We propose an enhanced CCG method with two phases: phase I and II. In phase I, the objective is to improve the upper bound (considering an ARO maximization problem) of the optimal objective function by obtaining feasible solutions from the subproblem; whereas, in phase II, the objective is to improve the lower bound of the optimal objective function. The enhanced CCG method moves from phase I to phase II, and it can return to phase I from phase II. The move from phase I to phase II is triggered by a new bound that is calculated from information of the subproblem. The enhanced CCG method uses this two-phase approach for ARO problems with mixed integer linear programming (MILP) or NLP subproblems.

In ARO formulations, MILP subproblems arise if discrete uncertainty sets are used to characterize the uncertain parameters, whereas NLP subproblems arise from using continuous uncertainty sets.

We address the VPP problem using an ARO formulation with two alternative descriptions of the uncertainty sets: discrete and continuous. For the VPP problem, we select a specific case study that leads the CCG method to perform a significant number of iterations to converge. For both types of subproblems, this behavior is used to explain the characteristics of the upper bound, the lower bound, and the new bound of the enhanced CCG method.
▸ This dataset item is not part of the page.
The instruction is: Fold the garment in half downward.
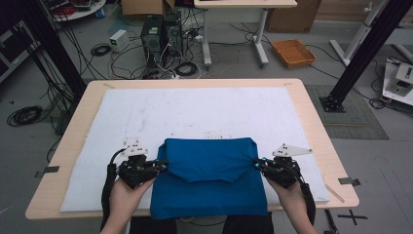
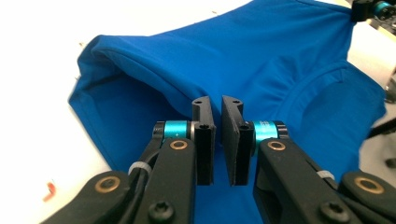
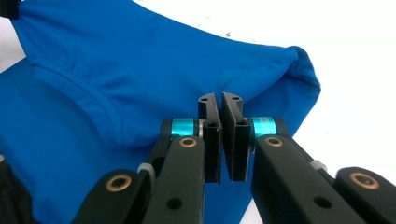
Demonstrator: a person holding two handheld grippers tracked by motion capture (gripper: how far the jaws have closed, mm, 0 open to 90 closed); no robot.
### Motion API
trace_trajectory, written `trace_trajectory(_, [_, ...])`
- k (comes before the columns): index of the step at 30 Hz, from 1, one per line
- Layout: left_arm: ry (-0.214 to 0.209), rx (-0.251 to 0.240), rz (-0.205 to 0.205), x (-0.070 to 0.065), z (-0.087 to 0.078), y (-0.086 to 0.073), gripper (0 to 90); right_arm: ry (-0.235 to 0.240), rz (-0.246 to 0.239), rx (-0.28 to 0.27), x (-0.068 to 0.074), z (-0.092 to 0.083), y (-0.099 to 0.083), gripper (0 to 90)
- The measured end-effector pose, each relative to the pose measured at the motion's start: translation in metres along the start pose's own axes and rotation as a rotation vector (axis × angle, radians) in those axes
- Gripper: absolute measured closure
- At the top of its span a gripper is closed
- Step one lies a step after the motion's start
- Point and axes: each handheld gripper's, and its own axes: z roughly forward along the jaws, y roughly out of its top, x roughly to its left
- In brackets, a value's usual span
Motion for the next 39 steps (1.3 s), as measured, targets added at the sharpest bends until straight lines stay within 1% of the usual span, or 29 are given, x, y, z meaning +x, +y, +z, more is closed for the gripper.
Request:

The results show that for MILP subproblems the computational performance of the enhanced CCG method is superior to that of the CCG method. For NLP subproblems, we provide the relationship between the quality of the bounds obtained and the budget of time given to the solution of the subproblems.

We perform a thorough comparison between the scheduling and market involvement of the VPP results obtained with the two alternative uncertainty sets. In addition, we analyze the corresponding results in terms of worse output of the uncertainty parameters for both types of uncertainty sets. We conclude with a risk management analysis made using a verification step of a Monte Carlo Sample Average Approximation methodology.

References

Bertsimas D., Litvinov E., Sun X.A., Zhao J., Zheng T., 2013. Adaptive Robust Optimization for the Security Constrained Unit Commitment Problem. IEEE Transactions on Power Systems 28 (1), 52–63.

Lima R.M., Conejo A.J., Langodan S., Hoteit I., Knio O.M., 2018. Risk-averse formulations and methods for a virtual power plant. Computers & Operations Research 96, 350 – 373.

Lima, R. M., Novais, A. Q., Conejo, A. J., 2015. Weekly self-scheduling, forward contracting, and pool involvement for an electricity producer. An adaptive robust optimization approach. European Journal of Operational Research 240 (2), 457–475.

Zeng B., Zhao L., 2013. Solving two-stage robust optimization problems using a column- and-constraint generation method. Operations Research Letters 41 (5), 457–461.